286 So.3d 297
Fla. Dist. Ct. App.2019Background
- Appellant Jamaal Desrosiers filed a Florida Rule of Criminal Procedure 3.800(b)(2) motion after sentencing, alleging a scoresheet error and asking discretionary costs be struck because the State had not requested them.
- At sentencing Desrosiers asked for a 4-year prison term to run concurrently with a prior sentence; the trial court instead sentenced him to 6 years concurrent.
- The scoresheet used by the trial court erroneously included a prior count scored at 0.2 points, slightly altering the calculated lowest permissible sentence.
- The trial court assessed $793.00 in costs ($418 court costs, $200 prosecution costs, $50 investigatory costs, $125 county drug abuse trust fund) without making factual findings; the State did not request investigatory costs.
- The trial court failed to timely rule on the 3.800(b)(2) motion; it was deemed denied and Desrosiers appealed.
- On appeal the State conceded the cost assessments were erroneous and agreed remand was appropriate for costs but argued the scoresheet error was harmless.
Issues
| Issue | Plaintiff's Argument | Defendant's Argument | Held |
|---|---|---|---|
| Whether scoresheet error requires resentencing | Desrosiers: incorrect points on scoresheet entitle him to resentencing | State: error is harmless because Desrosiers requested a 4-year sentence exceeding the correct minimum | Harmless error — no resentencing required; scoresheet must be corrected on remand |
| Whether assessed court/prosecution/investigatory/drug-fund costs must be vacated or corrected | Desrosiers: discretionary and investigatory costs should be struck because State did not request them and court made no findings; ability-to-pay not considered for drug-fund fee | State: concedes costs were assessed in error and agrees remand is required to correct costs | Remand for cost corrections: impose mandatory $100 prosecution and $225 court fees; may reimpose discretionary costs only with factual findings; may reimpose drug-fund fee only after finding ability to pay; investigatory costs must be stricken (State did not request them) |
Key Cases Cited
- Zelaya v.
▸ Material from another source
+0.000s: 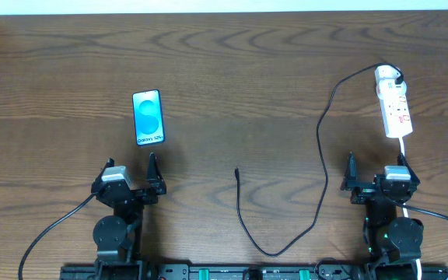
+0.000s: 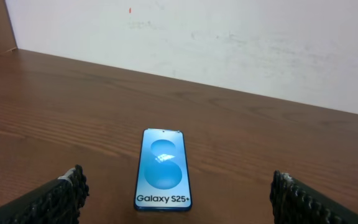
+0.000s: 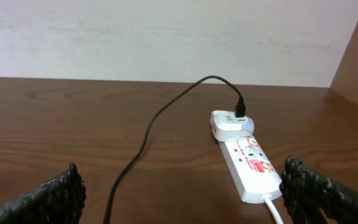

State, 257 So. 3d 493 (4th DCA 2018) (errors on scoresheet are correctable but resentencing unnecessary if error is harmless)
- Somps v. State, 183 So. 3d 1090 (4th DCA 2015) (harmless-error standard: resentencing unnecessary if record shows same sentence would have been imposed)
- Sanders v. State, 35 So. 3d 864 (Fla. 2010) (harmless-error framework applied to scoresheet errors)
- Adlington v. State, 931 So. 2d 1040 (4th DCA 2006) (defendant’s requested sentence can demonstrate harmlessness of scoresheet error)
- Brown v. State, 658 So. 2d 1058 (2d DCA 1995) (discretionary costs must be supported by factual findings; otherwise reduce to mandatory fees)
- Hogle v. State, 250 So. 3d 178 (1st DCA 2018) (trial court may reimpose discretionary costs on remand if supported by findings)
- Gunn v. State, 818 So. 2d 681 (4th DCA) (court must consider defendant’s ability to pay before assessing drug-abuse trust fund fees)
- Chambers v. State, 217 So. 3d 210 (4th DCA 2017) (investigatory costs may be imposed only if requested by the State; otherwise must be stricken)
Affirmed in part and remanded with instructions.